Banyu memerah. Ia mendorong badan adiknya. "Bisa-bisanya ngeledekin gue, awas aja lo gue cemplungin ke aer," katanya salah tingkah.

Bening tertawa dan balik dorong abangnya. "Jiahh, pentolan anak band sangar saltingan, bisa-bisanya!"

Beberapa waktu mereka saling mendorong dan bergumul khas anak lelaki lainnya sebelum Banyu menangkap kertas milik Bening yang adiknya itu kantongi tadi, kini tergeletak di atas pasir. Ia membuka dan membaca isinya.

"Lo dapet beasiswa buat kuliah di Finland? Jurusan kedokteran?"

Bening melebarkan matanya. Ia merampas kertas itu dan kali ini memasukkan ke dalam tas, jauh ke dalam agar tak terjangkau. "Engga, itu bukan beasiswa. Lagian gue engga gitu tertarik sama dunia kesehatan."
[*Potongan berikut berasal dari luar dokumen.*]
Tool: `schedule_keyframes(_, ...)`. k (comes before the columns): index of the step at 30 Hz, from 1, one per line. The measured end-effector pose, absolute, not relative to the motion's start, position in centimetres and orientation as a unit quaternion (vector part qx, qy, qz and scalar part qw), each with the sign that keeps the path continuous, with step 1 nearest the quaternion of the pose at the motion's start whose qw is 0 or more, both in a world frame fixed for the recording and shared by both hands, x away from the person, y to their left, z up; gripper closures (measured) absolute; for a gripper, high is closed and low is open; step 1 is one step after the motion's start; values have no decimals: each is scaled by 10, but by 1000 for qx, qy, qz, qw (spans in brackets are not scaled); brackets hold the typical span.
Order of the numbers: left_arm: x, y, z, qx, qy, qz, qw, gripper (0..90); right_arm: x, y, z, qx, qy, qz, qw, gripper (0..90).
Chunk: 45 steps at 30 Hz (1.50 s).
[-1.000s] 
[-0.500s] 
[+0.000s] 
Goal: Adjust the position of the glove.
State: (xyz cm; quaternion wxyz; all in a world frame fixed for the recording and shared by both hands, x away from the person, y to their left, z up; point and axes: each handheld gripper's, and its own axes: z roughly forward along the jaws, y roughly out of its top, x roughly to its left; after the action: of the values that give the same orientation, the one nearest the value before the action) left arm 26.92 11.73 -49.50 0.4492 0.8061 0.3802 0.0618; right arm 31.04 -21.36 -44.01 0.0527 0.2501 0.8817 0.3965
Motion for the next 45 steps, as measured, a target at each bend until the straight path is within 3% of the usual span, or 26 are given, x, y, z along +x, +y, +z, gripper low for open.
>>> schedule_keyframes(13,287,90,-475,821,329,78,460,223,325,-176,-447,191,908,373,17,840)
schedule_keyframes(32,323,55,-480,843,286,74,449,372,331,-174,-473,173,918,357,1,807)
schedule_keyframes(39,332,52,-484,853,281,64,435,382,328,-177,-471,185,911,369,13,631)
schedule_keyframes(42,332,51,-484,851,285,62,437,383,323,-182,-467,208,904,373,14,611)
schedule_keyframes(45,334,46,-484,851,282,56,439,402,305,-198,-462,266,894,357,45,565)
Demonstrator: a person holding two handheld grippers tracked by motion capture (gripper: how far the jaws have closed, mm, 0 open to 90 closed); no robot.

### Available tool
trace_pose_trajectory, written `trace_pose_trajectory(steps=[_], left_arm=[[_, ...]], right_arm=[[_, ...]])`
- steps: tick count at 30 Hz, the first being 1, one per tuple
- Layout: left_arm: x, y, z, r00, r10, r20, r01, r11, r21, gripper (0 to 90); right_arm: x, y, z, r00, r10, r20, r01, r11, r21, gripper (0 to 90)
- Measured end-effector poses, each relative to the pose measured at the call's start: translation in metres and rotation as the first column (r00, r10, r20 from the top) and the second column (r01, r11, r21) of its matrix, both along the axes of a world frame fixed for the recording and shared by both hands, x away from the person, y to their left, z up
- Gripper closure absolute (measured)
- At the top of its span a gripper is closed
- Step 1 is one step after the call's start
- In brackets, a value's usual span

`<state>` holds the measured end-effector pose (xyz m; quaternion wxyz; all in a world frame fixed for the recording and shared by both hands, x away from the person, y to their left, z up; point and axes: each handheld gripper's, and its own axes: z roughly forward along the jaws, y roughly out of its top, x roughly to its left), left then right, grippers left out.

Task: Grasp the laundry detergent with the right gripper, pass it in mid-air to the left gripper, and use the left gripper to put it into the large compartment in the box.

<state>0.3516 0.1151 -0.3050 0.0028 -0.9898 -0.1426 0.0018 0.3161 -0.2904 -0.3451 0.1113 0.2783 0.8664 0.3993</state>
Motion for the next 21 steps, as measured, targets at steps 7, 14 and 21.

Banyu menghela napas. Ia menekuk kaki dan meletakkan lengannya diatas lutut. "Lo engga harus terus berkorban demi gue. Kalopun suatu hari gue harus jadi penerus Eyang, gue ngga punya pilihan." Pemuda itu memandangi ombak yang datang dan menyapu pinggir pantai berulang-ulang kali.

"Lo suka musik, kan? Lagipula gue belom tau minatnya kemana," balas Bening.

Banyu menghela napas lagi. "Gue abang lo, gue yang harusnya nanggung ini semua."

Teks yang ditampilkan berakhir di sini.